■ **What is expected**: A faithful copy of all the data is the goal; omit the pictures.

○ ○ ○ ○

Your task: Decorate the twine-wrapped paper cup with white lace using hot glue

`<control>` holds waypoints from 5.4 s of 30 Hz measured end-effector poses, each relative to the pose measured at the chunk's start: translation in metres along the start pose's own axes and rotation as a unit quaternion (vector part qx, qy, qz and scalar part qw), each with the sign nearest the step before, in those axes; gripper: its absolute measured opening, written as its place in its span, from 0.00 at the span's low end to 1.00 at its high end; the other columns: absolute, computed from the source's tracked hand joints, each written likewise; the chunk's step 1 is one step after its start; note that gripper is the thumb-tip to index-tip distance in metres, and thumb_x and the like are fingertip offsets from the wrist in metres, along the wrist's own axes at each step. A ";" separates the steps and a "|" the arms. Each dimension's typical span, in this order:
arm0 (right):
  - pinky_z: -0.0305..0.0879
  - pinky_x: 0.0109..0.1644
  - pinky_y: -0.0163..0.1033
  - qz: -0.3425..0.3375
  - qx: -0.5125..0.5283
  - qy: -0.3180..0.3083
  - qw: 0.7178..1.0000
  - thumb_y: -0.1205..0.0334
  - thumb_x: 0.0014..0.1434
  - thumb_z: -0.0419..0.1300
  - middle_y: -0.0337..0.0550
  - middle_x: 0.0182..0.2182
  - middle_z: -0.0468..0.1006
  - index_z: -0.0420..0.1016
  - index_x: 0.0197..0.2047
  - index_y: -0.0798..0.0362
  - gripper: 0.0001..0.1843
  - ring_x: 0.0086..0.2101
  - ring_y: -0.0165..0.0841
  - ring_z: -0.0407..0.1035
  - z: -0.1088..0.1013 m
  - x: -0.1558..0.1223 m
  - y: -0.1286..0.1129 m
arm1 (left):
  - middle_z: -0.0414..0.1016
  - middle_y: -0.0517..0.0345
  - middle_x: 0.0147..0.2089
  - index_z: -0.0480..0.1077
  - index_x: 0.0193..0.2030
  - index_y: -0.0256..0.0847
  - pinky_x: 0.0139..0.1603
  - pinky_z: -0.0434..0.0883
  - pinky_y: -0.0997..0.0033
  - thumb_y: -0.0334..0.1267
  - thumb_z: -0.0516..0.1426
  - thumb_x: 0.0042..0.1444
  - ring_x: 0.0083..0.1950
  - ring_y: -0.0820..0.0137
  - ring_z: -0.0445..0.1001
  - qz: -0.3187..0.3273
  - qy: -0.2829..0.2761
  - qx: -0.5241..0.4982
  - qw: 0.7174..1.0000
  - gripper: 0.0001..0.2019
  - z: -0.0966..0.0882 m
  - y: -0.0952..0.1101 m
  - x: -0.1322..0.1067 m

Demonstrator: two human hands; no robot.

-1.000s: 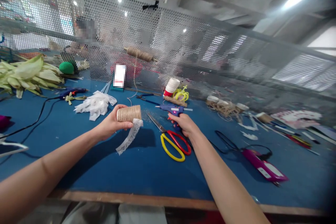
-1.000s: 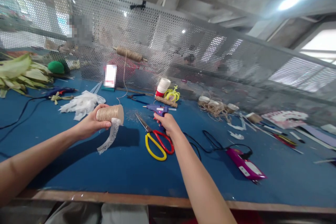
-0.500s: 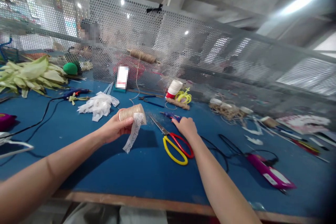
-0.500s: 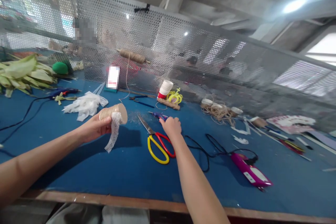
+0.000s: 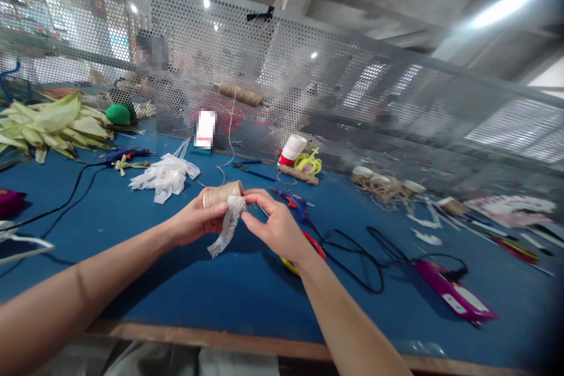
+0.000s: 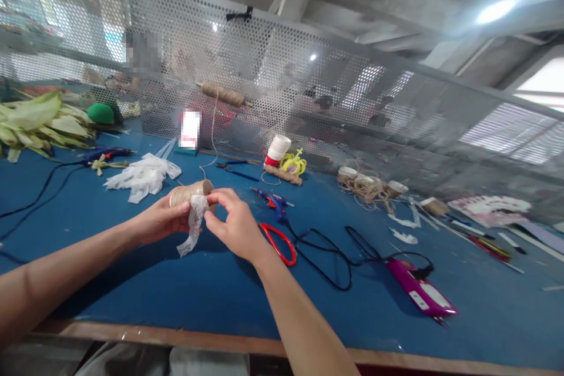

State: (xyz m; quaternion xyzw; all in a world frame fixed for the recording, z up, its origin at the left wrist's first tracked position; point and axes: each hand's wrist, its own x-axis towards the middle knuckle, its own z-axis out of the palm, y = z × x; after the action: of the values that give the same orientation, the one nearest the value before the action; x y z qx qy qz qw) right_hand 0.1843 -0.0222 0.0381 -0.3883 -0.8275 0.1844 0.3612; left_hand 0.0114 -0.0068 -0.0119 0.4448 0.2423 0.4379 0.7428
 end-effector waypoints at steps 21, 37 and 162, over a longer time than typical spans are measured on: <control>0.61 0.40 0.39 0.041 -0.104 0.049 0.992 0.66 0.51 0.53 0.45 0.31 0.70 0.66 0.28 0.54 0.02 0.33 0.34 0.65 -0.003 -0.006 0.033 | 0.68 0.59 0.35 0.43 0.62 0.41 0.29 0.66 0.70 0.46 0.63 0.39 0.19 0.81 0.60 -0.131 0.031 0.266 0.955 0.46 0.001 0.026 -0.009; 0.60 0.43 0.40 0.045 0.010 -0.093 0.995 0.69 0.48 0.53 0.45 0.33 0.71 0.66 0.27 0.55 0.03 0.35 0.34 0.65 -0.012 -0.009 0.018 | 0.61 0.65 0.22 0.70 0.31 0.35 0.22 0.54 0.79 0.46 0.55 0.49 0.23 0.79 0.56 0.046 -0.021 0.533 0.845 0.14 -0.014 0.059 -0.014; 0.44 0.15 0.26 0.203 0.321 -0.103 0.919 0.62 0.54 0.55 0.27 0.13 0.60 0.65 0.45 0.56 0.14 0.12 0.19 0.49 -0.006 -0.015 0.005 | 0.65 0.48 0.47 0.53 0.58 0.39 0.44 0.70 0.63 0.37 0.56 0.48 0.47 0.60 0.68 0.199 0.049 0.794 0.573 0.29 0.006 0.009 -0.013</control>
State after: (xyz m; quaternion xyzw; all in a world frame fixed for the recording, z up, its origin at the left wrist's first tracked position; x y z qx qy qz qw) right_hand 0.1984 -0.0303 0.0325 -0.3903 -0.6600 0.5482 0.3340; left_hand 0.0057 -0.0191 -0.0015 0.8712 0.4337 0.2283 -0.0270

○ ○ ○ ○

■ **Output below**:
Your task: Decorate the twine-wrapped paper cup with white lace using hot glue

`<control>` holds waypoints from 5.4 s of 30 Hz measured end-effector poses, each relative to the pose measured at the chunk's start: translation in metres along the start pose's own axes and rotation as a unit quaternion (vector part qx, qy, qz and scalar part qw), each with the sign nearest the step before, in those axes; gripper: its absolute measured opening, written as its place in its span, from 0.00 at the span's low end to 1.00 at its high end; the other columns: absolute, computed from the source's tracked hand joints, each written likewise; the chunk's step 1 is one step after its start; note that gripper is the thumb-tip to index-tip distance in metres, and thumb_x and the like are fingertip offsets from the wrist in metres, along the wrist's own axes at each step. A ";" separates the steps and a "|" the arms. Each dimension's typical span, in this order:
arm0 (right):
  - pinky_z: -0.0305..0.0879
  - pinky_x: 0.0109..0.1644
  - pinky_y: -0.0163..0.1033
  - qz: -0.3425..0.3375
  - qx: -0.5125..0.5283
  - qy: -0.3180..0.3083
  - qw: 0.7178..1.0000
  - thumb_y: -0.1205..0.0334
  - thumb_x: 0.0014..0.1434
  - thumb_z: -0.0419..0.1300
  - middle_y: -0.0337..0.0550
  - middle_x: 0.0182..0.2182
  - middle_z: -0.0468..0.1006
  - index_z: -0.0420..0.1016
  - index_x: 0.0197..0.2047
  - index_y: -0.0798..0.0362
  - gripper: 0.0001..0.1843
  - ring_x: 0.0086..0.2101
  - ring_y: -0.0165..0.0841
  - ring_z: -0.0407..0.1035
  - z: -0.1088..0.1013 m
  - x: -0.1558..0.1223 m
  - y: -0.1286..0.1129 m
arm1 (left):
  - middle_z: -0.0414..0.1016
  - middle_y: -0.0517..0.0345
  - middle_x: 0.0147..0.2089
  - index_z: -0.0480..0.1077
  - index_x: 0.0193..0.2030
  - index_y: -0.0256..0.0847
  - pinky_x: 0.0139..0.1603
  - pinky_z: -0.0434..0.0883
  - pinky_y: -0.0997..0.0033
  - thumb_y: -0.0334..0.1267
  - thumb_z: -0.0516..0.1426
  - thumb_x: 0.0042..0.1444
  - ring_x: 0.0083..0.1950
  - ring_y: -0.0820..0.0137
  - ring_z: -0.0445..0.1001
  - qz: -0.3187..0.3273
  - qy: -0.2829..0.2761
  - qx: -0.5241..0.4982
  - qw: 0.7174..1.0000
  - gripper: 0.0001..0.2019
  - z: -0.0966..0.0882 m
  - y: -0.0952..0.1101 m
  - x: -0.1322..0.1067 m

Demonstrator: two human hands; no robot.

-1.000s: 
-1.000s: 
-0.500s: 
-0.500s: 
+0.000s: 
+0.000s: 

State: (xyz m; quaternion xyzw; all in a world frame fixed for the recording, z up, its origin at the left wrist's first tracked position; point and axes: each hand's wrist, its own x-axis towards the middle knuckle, its own z-axis out of the palm, y = z × x; after the action: of the values that give the same orientation, the one nearest the value before the action; x y z qx qy qz qw) right_hand 0.1843 -0.0222 0.0381 -0.3883 -0.8275 0.1844 0.3612; left_hand 0.0114 -0.0068 -0.0119 0.4448 0.2423 0.4379 0.7428
 end-effector waypoints at steps 21, 37 and 162, over a longer time than typical spans are measured on: <control>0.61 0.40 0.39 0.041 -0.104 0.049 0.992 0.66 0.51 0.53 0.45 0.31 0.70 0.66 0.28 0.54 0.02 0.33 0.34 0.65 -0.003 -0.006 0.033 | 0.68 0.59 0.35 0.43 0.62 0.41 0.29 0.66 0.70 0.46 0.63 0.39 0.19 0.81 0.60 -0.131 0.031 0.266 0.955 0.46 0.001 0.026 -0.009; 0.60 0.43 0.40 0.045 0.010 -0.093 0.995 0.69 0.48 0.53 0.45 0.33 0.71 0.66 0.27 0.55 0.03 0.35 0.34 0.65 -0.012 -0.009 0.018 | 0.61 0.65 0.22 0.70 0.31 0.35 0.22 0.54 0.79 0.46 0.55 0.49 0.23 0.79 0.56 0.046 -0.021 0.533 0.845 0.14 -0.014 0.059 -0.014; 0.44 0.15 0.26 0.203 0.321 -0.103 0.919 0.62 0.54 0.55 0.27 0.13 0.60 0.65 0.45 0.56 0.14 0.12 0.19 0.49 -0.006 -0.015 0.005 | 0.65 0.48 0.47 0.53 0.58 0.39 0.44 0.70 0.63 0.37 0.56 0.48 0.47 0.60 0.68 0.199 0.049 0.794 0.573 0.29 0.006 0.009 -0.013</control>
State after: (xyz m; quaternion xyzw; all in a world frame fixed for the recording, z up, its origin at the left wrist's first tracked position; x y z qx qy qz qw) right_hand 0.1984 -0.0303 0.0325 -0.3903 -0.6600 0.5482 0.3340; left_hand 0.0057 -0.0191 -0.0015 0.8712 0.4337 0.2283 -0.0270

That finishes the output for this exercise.